-- Opening Marker --

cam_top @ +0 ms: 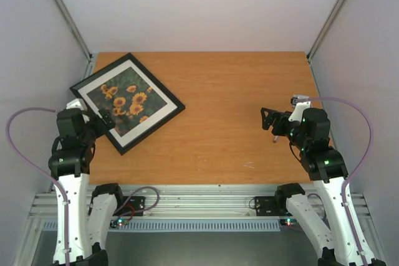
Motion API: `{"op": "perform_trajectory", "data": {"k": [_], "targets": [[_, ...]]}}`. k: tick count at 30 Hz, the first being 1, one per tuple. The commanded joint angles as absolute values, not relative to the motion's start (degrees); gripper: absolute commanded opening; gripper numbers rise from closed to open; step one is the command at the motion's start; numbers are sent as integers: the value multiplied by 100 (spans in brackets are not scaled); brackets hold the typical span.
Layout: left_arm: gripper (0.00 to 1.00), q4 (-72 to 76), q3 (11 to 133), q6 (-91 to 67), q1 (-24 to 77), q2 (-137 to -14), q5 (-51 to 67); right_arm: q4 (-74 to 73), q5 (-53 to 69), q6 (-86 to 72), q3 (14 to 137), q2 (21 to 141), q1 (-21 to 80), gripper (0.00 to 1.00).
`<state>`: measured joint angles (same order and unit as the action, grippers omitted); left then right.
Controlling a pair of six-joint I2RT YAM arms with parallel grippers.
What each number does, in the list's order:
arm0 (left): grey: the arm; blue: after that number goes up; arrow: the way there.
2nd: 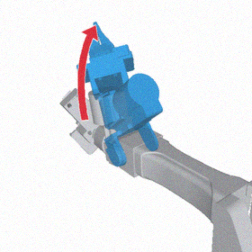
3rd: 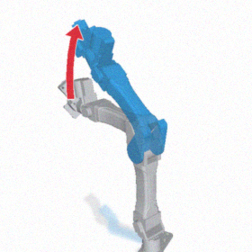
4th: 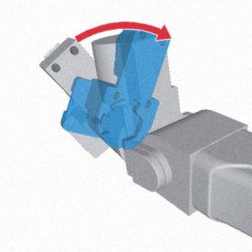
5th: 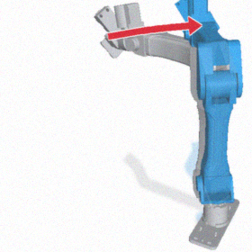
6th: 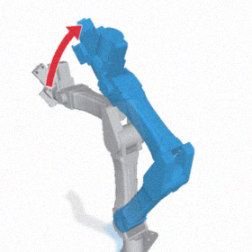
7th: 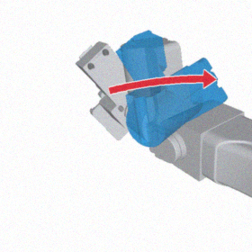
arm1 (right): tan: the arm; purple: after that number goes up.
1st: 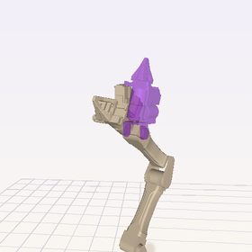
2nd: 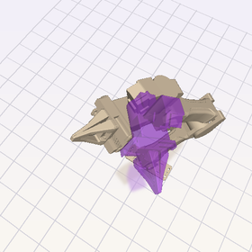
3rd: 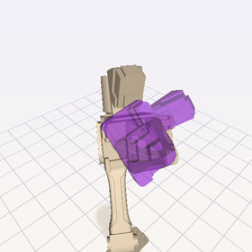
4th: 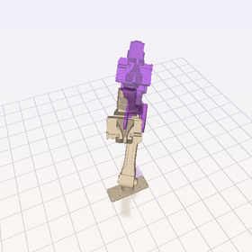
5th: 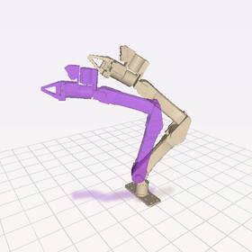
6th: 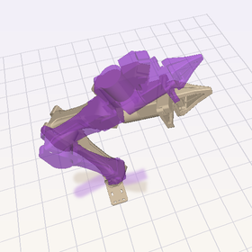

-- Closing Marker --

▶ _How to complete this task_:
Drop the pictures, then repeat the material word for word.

▶ _Answer section_:
cam_top @ +0 ms: 
Motion API: `{"op": "perform_trajectory", "data": {"k": [_], "targets": [[_, ...]]}}`. k: tick count at 30 Hz, the first being 1, one per tuple. The commanded joint angles as absolute values, not relative to the motion's start (degrees); gripper: absolute commanded opening; gripper numbers rise from closed to open; step one is the command at the motion's start; numbers are sent as integers: the value multiplied by 100 (spans in brackets are not scaled); brackets hold the typical span.
Layout: left_arm: gripper (0.00 to 1.00), q4 (-72 to 76), q3 (11 to 133), q6 (-91 to 67), q1 (-24 to 77), q2 (-137 to -14), q5 (-51 to 67); right_arm: q4 (-74 to 73), q5 (-53 to 69), q6 (-86 to 72), q3 (14 to 137), q2 (21 to 141), q1 (-21 to 80), gripper (0.00 to 1.00).
`<state>`: measured joint angles (same order and unit as the action, grippers omitted); left then right.
Controlling a pair of six-joint I2RT YAM arms with parallel grippers.
What each number does, in the list's order:
arm0 (left): grey: the arm; blue: after that number goes up; arrow: the way there.
2nd: 
3rd: 
4th: 
5th: 
6th: 
7th: 
arm1 (right): tan: the arm; purple: after that number goes up.
1st: 
2nd: 
3rd: 
4th: 
5th: 
6th: 

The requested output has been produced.